* Task details: In the listing that follows, the range to quote begins at the line that has "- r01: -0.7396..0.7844" and ends after the line that has "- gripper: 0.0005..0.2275"; quote it verbatim and add nothing.

* Task data:
☆ ☆ ☆ ☆ ☆
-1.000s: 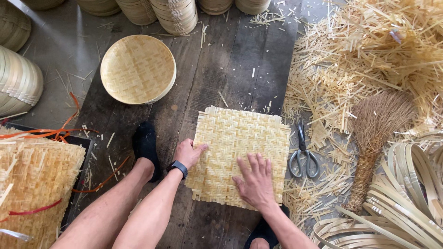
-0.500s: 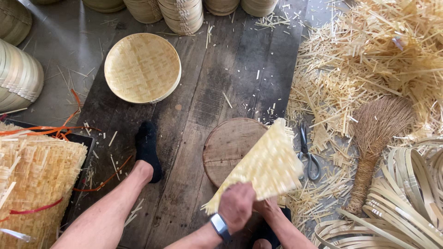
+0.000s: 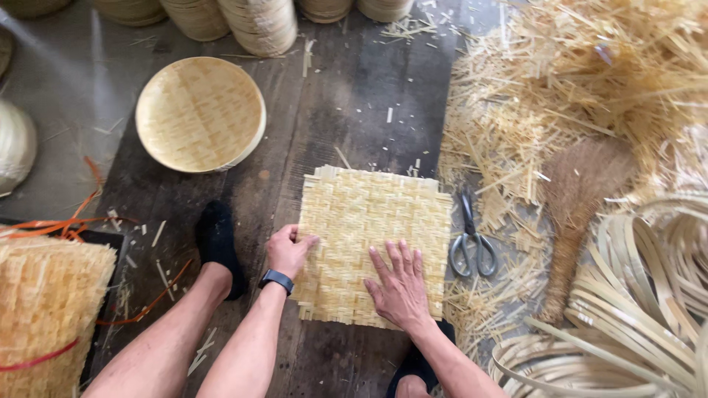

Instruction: The person repeatedly places a pre-woven square base into a circular bamboo frame, inverts it onto a wooden mold, and trims the excess woven material flush with the frame using shears. The finished circular bases are stacked on the floor.

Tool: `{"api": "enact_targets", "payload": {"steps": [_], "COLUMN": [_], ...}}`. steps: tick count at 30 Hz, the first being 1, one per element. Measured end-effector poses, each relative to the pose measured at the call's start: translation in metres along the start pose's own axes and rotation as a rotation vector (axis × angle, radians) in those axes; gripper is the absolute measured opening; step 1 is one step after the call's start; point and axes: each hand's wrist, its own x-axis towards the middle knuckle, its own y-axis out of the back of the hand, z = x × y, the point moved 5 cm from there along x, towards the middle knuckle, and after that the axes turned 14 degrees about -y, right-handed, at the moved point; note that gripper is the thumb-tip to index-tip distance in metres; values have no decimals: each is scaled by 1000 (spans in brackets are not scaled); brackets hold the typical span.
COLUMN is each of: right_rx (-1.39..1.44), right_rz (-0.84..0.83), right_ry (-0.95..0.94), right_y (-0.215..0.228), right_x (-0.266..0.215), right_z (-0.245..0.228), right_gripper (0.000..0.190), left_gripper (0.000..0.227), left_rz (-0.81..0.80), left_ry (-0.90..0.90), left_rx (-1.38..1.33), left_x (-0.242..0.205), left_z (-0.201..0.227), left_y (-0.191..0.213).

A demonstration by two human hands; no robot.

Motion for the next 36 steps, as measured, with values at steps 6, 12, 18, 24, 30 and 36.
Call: {"api": "enact_targets", "payload": {"steps": [6, 12, 18, 24, 30, 36], "right_rx": [375, 27, -481, -139, -452, -541], "right_rz": [238, 675, 418, 510, 620, 611], "right_ry": [-97, -538, -1232, -1053, -890, -204], "right_y": [60, 173, 241, 229, 266, 341], "right_x": [-14, -87, -216, -272, -253, -183], "right_z": [49, 215, 348, 378, 340, 212], "right_gripper": [61, 36, 48, 17, 14, 24], "left_gripper": [38, 65, 86, 81, 65, 50], "left_rz": [-27, -27, 157, 149, -28, -267], "left_ry": [-66, -119, -360, -627, -813, -782], "left_rx": [126, 167, 505, 438, 260, -80], "left_x": [9, 11, -13, -18, -46, -61], "left_z": [-30, -19, 60, 127, 202, 283], "left_y": [-4, -8, 9, -7, -32, -36]}}
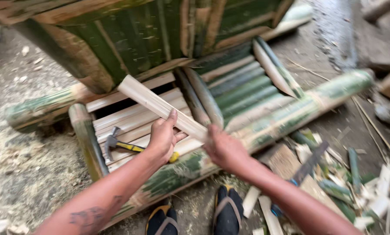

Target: The person assembles a bamboo chair by placing split bamboo slats into a frame and securing them with nails. They use a hammer to drive nails and a saw to trim the slats to fit the structure.

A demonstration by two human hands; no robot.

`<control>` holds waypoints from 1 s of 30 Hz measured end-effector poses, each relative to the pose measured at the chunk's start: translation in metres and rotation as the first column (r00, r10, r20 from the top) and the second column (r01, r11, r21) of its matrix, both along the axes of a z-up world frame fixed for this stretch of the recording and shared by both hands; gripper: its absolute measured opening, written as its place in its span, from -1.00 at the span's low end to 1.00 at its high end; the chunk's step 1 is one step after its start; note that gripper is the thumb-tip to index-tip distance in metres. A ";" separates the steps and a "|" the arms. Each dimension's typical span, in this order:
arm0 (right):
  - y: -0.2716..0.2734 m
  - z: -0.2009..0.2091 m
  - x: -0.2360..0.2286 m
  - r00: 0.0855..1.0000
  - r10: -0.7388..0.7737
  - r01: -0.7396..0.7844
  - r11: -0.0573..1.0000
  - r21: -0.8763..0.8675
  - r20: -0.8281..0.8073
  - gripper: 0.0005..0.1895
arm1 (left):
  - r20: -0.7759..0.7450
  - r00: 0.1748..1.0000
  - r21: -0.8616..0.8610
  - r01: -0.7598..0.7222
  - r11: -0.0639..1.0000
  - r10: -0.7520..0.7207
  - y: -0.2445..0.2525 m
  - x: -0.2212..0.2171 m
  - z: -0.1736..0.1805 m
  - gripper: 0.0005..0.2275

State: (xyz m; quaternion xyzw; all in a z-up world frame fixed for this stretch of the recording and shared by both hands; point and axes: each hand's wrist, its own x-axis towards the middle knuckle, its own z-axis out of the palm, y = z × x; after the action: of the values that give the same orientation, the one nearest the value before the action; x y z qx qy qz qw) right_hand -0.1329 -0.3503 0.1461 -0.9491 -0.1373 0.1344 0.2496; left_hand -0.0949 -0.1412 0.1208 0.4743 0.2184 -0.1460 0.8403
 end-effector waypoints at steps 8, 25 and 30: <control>0.075 -0.120 0.182 0.949 0.255 -0.281 0.950 0.133 0.187 -0.46 | -0.190 0.887 -0.209 -0.455 0.865 0.421 0.103 0.080 -0.158 -0.65; 0.142 -0.169 0.212 0.816 0.019 -0.104 0.988 0.114 0.578 -0.52 | 0.063 0.966 0.917 -0.155 -0.367 -0.251 0.265 0.021 -0.105 -0.66; 0.128 -0.172 0.220 0.801 0.028 -0.129 0.983 0.128 0.598 -0.77 | -0.066 0.954 0.879 -0.083 -0.469 -0.293 0.271 0.009 -0.126 -0.54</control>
State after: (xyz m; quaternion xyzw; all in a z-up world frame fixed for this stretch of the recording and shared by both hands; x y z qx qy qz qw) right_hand 0.0873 -0.2226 -0.0257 -0.9134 -0.2581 -0.1703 0.2648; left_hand -0.0857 0.1301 -0.0052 0.9924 0.0917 0.0771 0.0283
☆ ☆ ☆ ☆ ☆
* Answer area:
  - r01: -0.7396..0.7844
  - r11: -0.0573..1.0000
  - r21: -0.8763..0.8675
  - r20: -0.8281..0.8073
  - gripper: 0.0005..0.1895
arm1 (left):
  - r20: -0.7759..0.7450
  - r00: 0.1748..1.0000
  - r21: -0.8616..0.8610
  - r01: -0.7598..0.7222
  - r11: -0.0639..1.0000
  - r10: -0.7520..0.7207
  - y: -0.2445..0.2525 m
  - x: -0.2212..0.2171 m
  - z: -0.1736..0.1805 m
  - gripper: 0.0005..0.2275

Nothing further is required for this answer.